WHAT IS EXPECTED -> Lift out each line of the data that holds "slotted".

MATERIAL FOR THE TASK ->
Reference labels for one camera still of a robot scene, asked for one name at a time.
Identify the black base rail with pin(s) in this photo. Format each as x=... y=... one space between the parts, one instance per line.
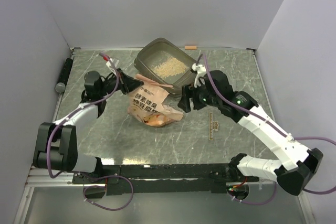
x=166 y=178

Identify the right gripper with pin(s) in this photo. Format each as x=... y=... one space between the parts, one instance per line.
x=188 y=91

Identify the black cylinder with grey cap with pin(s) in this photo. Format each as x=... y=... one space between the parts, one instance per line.
x=64 y=76

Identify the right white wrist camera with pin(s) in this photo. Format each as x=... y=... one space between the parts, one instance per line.
x=200 y=71

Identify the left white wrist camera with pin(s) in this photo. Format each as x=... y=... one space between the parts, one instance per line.
x=111 y=63

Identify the clean litter granules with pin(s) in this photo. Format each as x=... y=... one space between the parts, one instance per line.
x=170 y=68

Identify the small orange block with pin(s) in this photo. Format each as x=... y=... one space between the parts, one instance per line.
x=190 y=47

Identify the pink cat litter bag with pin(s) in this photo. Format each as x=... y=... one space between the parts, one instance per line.
x=147 y=104

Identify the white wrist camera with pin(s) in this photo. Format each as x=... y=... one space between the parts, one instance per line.
x=200 y=71
x=111 y=63

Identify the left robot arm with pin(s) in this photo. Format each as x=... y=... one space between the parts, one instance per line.
x=56 y=145

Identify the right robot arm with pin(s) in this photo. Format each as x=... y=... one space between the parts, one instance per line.
x=295 y=163

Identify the grey plastic litter box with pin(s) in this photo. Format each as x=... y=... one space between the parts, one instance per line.
x=157 y=52

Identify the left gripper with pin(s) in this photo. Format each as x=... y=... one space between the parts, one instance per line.
x=127 y=84

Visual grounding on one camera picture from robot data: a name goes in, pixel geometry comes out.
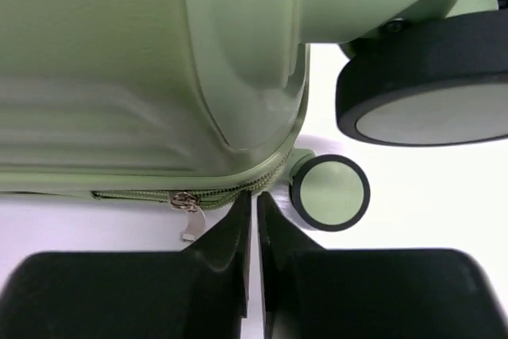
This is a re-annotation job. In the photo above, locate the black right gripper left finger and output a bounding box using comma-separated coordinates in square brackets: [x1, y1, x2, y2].
[1, 191, 252, 338]

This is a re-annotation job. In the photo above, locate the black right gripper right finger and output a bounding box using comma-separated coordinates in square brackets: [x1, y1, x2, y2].
[257, 192, 507, 338]

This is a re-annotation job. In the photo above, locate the green hard-shell suitcase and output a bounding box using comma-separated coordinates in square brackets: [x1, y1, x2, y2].
[1, 0, 507, 238]

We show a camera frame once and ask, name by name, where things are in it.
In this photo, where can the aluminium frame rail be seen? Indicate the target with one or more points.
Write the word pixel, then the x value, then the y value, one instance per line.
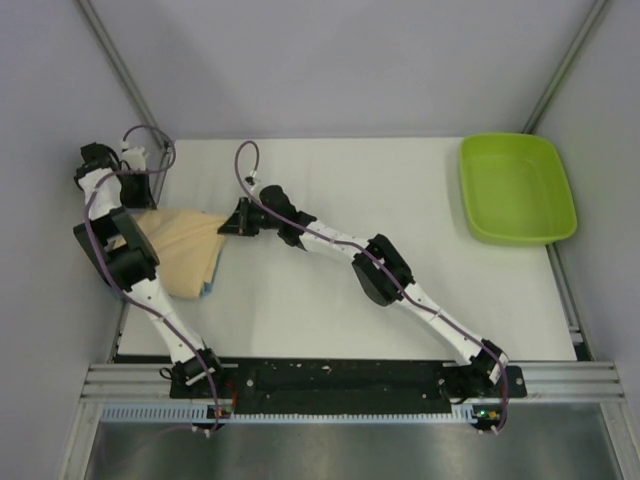
pixel 545 382

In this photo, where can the grey slotted cable duct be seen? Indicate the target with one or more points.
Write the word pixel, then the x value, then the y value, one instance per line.
pixel 203 414

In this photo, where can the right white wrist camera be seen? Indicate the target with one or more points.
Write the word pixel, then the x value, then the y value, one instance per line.
pixel 252 180

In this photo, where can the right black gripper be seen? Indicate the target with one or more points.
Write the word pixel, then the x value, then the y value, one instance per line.
pixel 239 224

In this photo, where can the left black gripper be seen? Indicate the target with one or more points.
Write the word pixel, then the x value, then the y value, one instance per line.
pixel 145 199

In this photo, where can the folded light blue striped shirt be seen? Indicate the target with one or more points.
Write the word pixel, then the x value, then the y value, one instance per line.
pixel 208 283

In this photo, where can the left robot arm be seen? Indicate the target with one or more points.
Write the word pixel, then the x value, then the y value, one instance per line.
pixel 125 259

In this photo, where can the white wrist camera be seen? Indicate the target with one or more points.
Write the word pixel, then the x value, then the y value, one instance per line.
pixel 133 158
pixel 252 180

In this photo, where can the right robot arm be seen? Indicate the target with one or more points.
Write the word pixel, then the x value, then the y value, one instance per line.
pixel 383 274

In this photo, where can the green plastic bin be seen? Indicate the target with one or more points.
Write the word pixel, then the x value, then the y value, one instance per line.
pixel 515 190

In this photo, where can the beige t shirt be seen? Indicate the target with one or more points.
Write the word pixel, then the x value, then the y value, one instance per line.
pixel 186 242

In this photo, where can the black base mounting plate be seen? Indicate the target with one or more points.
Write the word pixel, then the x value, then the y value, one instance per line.
pixel 334 387

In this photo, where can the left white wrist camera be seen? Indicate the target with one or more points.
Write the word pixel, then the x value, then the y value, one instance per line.
pixel 133 158

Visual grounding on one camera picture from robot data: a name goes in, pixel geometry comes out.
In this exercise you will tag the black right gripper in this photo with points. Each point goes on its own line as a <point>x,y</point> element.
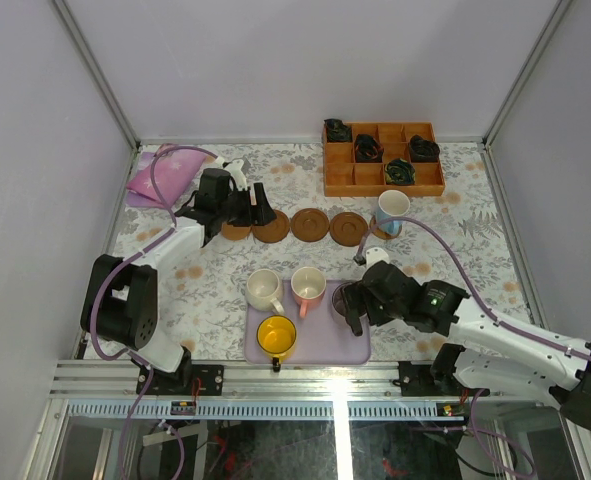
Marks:
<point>363,297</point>

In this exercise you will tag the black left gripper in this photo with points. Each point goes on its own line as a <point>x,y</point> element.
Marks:
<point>247,208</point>

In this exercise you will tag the grey purple ceramic mug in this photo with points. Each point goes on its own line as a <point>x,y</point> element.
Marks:
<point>337,304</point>

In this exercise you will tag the dark wooden grooved coaster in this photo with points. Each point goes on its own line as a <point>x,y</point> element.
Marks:
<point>275,231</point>
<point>347,229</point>
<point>309,225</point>

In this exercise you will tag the light blue ceramic mug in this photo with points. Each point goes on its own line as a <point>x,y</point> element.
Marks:
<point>391,203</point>

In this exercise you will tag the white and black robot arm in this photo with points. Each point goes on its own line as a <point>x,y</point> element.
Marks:
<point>483,350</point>
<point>122,300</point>

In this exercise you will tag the lavender plastic serving tray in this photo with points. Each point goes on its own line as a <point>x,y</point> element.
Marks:
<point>321,339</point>

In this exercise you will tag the pink ceramic mug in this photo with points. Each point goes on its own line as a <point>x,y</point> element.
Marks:
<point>308,287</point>

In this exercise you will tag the white ceramic mug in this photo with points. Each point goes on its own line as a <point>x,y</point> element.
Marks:
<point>265,291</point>

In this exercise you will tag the yellow ceramic mug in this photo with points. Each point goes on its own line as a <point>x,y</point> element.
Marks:
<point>276,337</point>

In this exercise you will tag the pink folded cloth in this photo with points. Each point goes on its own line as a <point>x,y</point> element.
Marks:
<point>170,173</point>

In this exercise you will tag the dark floral rolled cloth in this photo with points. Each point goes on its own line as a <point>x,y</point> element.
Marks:
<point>399,172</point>
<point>367,149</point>
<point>422,150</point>
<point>337,131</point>

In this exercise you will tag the orange wooden compartment tray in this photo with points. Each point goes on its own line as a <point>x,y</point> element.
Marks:
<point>343,177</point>

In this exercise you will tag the white floral tablecloth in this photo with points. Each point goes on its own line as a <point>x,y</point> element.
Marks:
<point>457,237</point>

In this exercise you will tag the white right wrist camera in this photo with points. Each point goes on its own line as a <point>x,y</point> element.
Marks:
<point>371,256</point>

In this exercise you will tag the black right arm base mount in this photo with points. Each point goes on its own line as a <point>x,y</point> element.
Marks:
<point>425,377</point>

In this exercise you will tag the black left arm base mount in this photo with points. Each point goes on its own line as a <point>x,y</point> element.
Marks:
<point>199,380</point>

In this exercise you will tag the blue slotted cable duct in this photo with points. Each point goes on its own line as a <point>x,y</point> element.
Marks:
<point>240,410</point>

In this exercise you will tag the aluminium front frame rail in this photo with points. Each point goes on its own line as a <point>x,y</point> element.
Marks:
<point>95,379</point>

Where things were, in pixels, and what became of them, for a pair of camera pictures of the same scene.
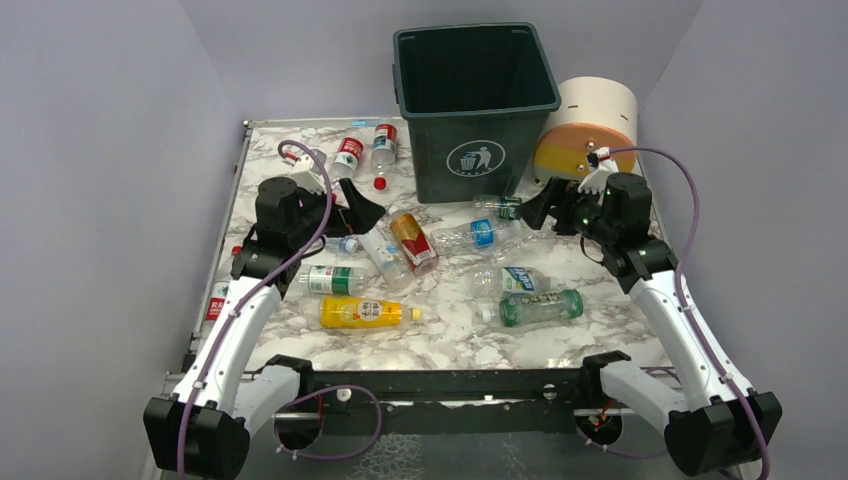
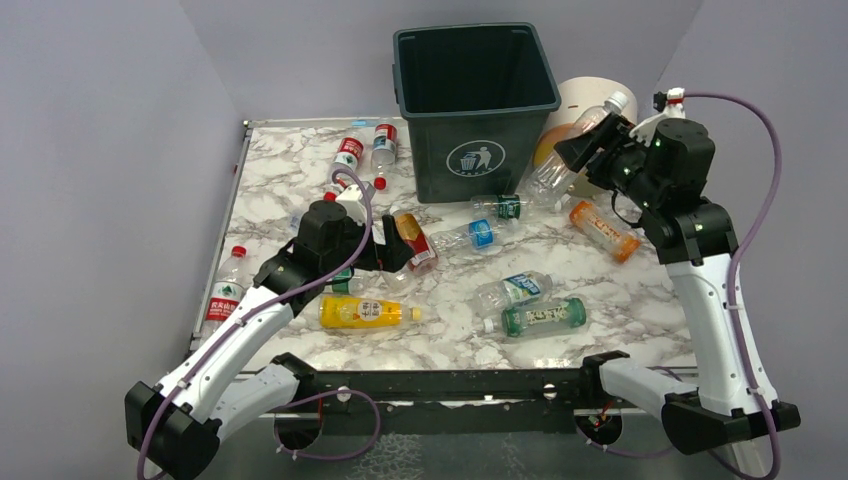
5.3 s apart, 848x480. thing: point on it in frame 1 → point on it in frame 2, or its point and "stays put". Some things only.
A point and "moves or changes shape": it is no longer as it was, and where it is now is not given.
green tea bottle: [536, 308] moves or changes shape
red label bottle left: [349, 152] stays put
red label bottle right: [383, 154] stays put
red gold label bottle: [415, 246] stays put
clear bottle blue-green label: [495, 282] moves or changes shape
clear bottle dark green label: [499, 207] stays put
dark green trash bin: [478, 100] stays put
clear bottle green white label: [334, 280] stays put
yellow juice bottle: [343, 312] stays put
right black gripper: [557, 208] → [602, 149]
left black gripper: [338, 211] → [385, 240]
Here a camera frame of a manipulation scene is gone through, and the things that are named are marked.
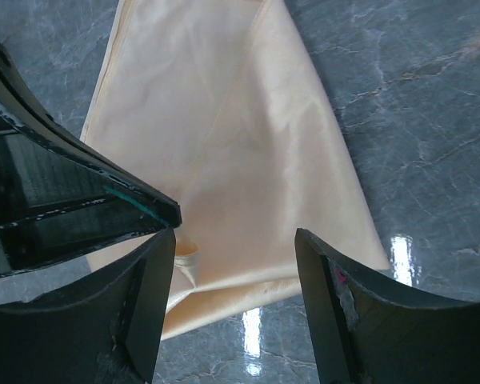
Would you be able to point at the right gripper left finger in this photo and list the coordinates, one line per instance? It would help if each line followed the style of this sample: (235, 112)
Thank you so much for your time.
(103, 328)

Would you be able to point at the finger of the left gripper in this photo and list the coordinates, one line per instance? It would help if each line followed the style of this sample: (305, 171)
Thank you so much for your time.
(20, 109)
(54, 207)

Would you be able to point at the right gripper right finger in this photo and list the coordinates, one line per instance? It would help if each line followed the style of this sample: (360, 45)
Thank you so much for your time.
(368, 328)

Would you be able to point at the peach satin napkin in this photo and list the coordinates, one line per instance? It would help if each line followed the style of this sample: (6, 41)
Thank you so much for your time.
(218, 105)

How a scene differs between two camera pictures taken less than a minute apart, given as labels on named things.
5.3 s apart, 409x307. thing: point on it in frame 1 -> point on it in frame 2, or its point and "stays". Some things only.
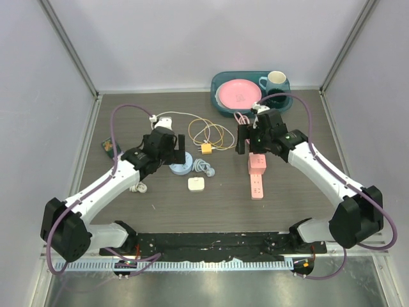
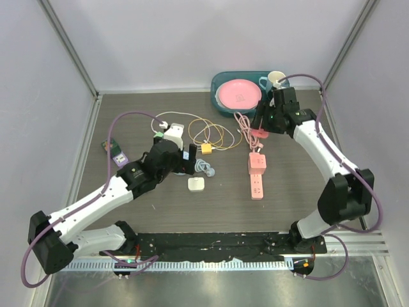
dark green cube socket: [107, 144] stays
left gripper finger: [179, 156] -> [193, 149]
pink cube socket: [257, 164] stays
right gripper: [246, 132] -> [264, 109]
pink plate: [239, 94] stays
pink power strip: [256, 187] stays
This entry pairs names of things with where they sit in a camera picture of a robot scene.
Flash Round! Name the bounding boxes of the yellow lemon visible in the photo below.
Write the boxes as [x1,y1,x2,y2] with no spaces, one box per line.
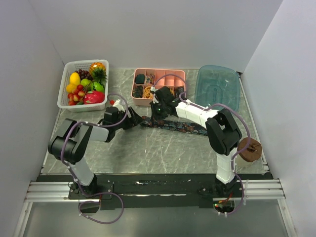
[69,72,81,85]
[66,83,77,93]

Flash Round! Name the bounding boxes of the purple cable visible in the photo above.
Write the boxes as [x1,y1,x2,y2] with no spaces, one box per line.
[60,93,129,225]
[151,73,250,218]

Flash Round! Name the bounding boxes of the dark purple grapes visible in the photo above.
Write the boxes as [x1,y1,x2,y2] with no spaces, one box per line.
[75,69,93,81]

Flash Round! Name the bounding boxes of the rolled yellow tie left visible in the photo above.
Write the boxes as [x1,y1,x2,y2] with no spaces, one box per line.
[143,86,154,99]

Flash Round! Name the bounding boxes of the rolled dark patterned tie right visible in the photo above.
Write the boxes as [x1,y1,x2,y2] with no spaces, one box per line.
[174,86,185,97]

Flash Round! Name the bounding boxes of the brown lidded white cup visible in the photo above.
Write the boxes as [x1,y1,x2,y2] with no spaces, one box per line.
[235,138,262,168]

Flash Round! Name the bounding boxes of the red cherry bunch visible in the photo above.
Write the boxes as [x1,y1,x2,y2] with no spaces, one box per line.
[68,84,85,106]

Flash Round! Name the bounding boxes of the teal translucent plastic tub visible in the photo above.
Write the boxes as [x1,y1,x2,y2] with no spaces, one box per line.
[195,65,240,111]

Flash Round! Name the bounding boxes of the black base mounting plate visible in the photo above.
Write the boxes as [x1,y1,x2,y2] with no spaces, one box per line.
[64,174,245,210]

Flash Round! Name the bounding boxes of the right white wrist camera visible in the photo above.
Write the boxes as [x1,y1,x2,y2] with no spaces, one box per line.
[150,86,159,104]

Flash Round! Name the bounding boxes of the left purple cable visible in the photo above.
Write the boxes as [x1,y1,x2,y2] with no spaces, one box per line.
[60,93,129,225]

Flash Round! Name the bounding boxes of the white plastic fruit basket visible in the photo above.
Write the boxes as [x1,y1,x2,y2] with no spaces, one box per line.
[57,59,109,112]

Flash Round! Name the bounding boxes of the pink compartment organizer box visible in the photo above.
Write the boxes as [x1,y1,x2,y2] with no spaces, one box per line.
[131,68,186,106]

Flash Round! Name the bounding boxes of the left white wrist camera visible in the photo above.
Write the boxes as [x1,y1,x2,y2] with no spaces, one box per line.
[110,99,125,111]

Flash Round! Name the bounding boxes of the rolled dark patterned tie left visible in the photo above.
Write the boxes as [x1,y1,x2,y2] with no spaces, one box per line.
[132,85,144,98]

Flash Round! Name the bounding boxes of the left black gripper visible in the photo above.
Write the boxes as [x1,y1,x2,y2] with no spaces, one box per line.
[114,106,145,130]

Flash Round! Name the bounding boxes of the light green pear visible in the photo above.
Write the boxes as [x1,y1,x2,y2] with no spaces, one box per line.
[80,79,92,86]

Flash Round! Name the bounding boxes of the rolled dark patterned tie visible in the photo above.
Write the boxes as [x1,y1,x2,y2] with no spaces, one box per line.
[132,85,144,98]
[174,86,185,97]

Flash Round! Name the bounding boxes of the dark floral patterned necktie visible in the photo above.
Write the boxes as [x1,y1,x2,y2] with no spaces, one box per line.
[141,116,207,136]

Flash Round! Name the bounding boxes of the pink dragon fruit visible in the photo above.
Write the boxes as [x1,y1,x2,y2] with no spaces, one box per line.
[83,90,105,104]

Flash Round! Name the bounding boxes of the orange pineapple with leaves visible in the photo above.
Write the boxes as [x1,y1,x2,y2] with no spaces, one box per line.
[89,62,107,83]

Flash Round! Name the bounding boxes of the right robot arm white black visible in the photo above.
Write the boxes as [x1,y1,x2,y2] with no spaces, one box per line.
[150,86,242,197]

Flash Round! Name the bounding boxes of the yellow lemon upper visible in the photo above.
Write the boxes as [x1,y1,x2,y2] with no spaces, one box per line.
[69,72,81,85]

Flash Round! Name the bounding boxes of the yellow lemon lower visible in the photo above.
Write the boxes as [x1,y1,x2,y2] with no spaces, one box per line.
[66,83,77,93]

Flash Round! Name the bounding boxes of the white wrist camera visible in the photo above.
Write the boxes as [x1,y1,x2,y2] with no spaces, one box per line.
[110,99,125,111]
[150,86,159,104]

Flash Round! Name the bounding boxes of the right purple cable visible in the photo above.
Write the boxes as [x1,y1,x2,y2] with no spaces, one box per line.
[151,73,250,218]

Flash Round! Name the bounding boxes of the rolled dark green tie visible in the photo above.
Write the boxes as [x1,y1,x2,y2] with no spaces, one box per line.
[135,74,146,84]

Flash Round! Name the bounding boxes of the aluminium rail frame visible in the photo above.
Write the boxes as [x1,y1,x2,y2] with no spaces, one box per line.
[24,172,285,202]

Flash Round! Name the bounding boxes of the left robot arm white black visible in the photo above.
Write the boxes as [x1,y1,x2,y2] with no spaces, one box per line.
[48,106,143,198]

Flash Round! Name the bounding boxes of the rolled colourful dotted tie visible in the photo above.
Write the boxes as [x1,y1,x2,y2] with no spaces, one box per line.
[144,74,155,85]

RESULT FOR THIS TASK ->
In this photo, where can the grey slotted cable duct be seen? Indicate the target with one or more points.
In this exercise you will tag the blue slotted cable duct in this photo with points. Each point goes on its own line as a <point>x,y</point> element.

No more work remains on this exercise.